Conjunctival melanoma is a rare disease that nevertheless has a high tumor-associated mortality rate. A resection in sano with adjuvant local treatment currently represents the therapeutic gold standard and systemic treatment is used for metastasized conjunctival melanoma and/or very advanced nonresectable local findings. New knowledge on molecular changes in conjunctival melanoma shows a clear similarity to those of cutaneous melanoma. Therefore, many findings on new systemic forms of treatment for cutaneous melanoma can be transferred to conjunctival melanoma. In the clinical application BRAF/MEK inhibitors and immune checkpoint inhibitors are already in use and good response rates have been shown in small retrospective studies and case reports. Due to the rarity of conjunctival melanoma, there are no larger prospective studies comparing different systemic therapeutic agents.
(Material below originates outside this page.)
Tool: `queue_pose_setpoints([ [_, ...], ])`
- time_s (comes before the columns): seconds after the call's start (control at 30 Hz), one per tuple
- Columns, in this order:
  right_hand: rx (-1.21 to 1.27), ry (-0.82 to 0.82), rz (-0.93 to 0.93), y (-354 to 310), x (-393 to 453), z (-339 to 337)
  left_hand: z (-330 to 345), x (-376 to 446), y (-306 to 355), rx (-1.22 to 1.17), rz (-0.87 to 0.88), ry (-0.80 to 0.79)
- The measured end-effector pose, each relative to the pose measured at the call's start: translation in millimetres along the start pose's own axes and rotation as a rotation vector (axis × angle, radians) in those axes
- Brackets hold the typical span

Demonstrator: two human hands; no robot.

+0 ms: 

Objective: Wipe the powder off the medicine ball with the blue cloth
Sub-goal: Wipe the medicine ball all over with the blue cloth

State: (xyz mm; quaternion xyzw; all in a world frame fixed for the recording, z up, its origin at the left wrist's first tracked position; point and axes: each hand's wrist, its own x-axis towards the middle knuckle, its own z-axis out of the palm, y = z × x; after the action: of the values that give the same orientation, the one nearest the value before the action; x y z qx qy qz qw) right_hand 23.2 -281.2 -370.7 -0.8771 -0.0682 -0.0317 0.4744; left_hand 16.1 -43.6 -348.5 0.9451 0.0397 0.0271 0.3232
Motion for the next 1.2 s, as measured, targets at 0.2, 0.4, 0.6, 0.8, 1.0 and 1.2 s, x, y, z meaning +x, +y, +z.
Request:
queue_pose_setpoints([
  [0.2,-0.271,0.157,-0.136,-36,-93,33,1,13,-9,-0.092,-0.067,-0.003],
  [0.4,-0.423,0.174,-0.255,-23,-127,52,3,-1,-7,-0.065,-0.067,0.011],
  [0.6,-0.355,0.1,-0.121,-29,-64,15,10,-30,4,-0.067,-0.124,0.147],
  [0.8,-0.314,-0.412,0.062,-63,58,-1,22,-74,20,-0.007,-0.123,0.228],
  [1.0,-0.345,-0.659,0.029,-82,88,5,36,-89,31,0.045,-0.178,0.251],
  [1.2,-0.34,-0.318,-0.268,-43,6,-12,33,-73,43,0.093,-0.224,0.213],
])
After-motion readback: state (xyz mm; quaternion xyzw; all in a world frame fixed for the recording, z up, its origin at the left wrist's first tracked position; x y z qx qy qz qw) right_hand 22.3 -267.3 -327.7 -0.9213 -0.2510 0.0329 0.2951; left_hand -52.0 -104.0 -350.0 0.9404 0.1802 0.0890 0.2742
In a nonrandomized retrospective comparison, a better overall survival was shown for a combination of BRAF/MEK inhibitors (progression-free 1‑year survival probability of 54.7%; overall survival of 29.1 months) compared to a combination of PD1/CTLA4 antibodies (progression-free 1‑year survival probability of 42%; overall survival of 18 months). The current recommendation is to perform genomic profiling for every conjunctival melanoma, particularly to investigate a BRAF mutation. If a BRAF mutation is present, BRAF/MEK inhibitor treatment should preferably be initiated. Treatment with immune checkpoint inhibitors can be used in the case of BRAF-negative mutation status or treatment failure with BRAF/MEK inhibitors. Monotherapy with the CTLA4 antibody ipilimumab is not recommended due to its inferiority to PD1 antibodies. New knowledge in the genomic profiling of conjunctival melanoma could enable further targeted treatment options in the future.

结膜黑色素瘤的新系统治疗方法
结膜黑色素瘤是一种罕见的疾病,但有很高的肿瘤相关死亡率。目前,手术切除配合局部辅助治疗是治疗的金标准,而对于结膜黑色素瘤转移和/或非常晚期不可切除的局部病变,则采用全身治疗。结膜黑色素瘤分子变化的新知识显示其与皮肤黑色素瘤明显相似。因此,许多新的全身形式的皮肤黑色素瘤治疗的发现可以转移到结膜黑色素瘤。在临床应用中,BRAF/MEK抑制剂和免疫检查点抑制剂已经在使用,并且在小型回顾性研究和病例报告中显示出良好的反应率。由于结膜黑色素瘤的罕见性,目前还没有比较不同全身治疗药物的更大的前瞻性研究。在一项非随机回顾性比较中,BRAF/MEK抑制剂联合使用的总生存率更高(无进展1年生存率为54.7%;总生存期为29.1个月),与PD1/CTLA4抗体联合治疗相比(无进展1年生存率为42%;总生存期18个月)。目前的建议是对每个结膜黑色素瘤进行基因组分析,特别是调查BRAF突变。如果存在BRAF突变,最好开始BRAF/MEK抑制剂治疗。在BRAF阴性突变状态或BRAF/MEK抑制剂治疗失败的情况下,可使用免疫检查点抑制剂治疗。由于其对PD1抗体的劣性,不推荐使用CTLA4抗体易普利姆单抗进行单药治疗。结膜黑色素瘤基因组图谱的新知识可以在未来提供进一步的靶向治疗选择。
本文章由计算机程序翻译,如有差异,请以英文原文为准。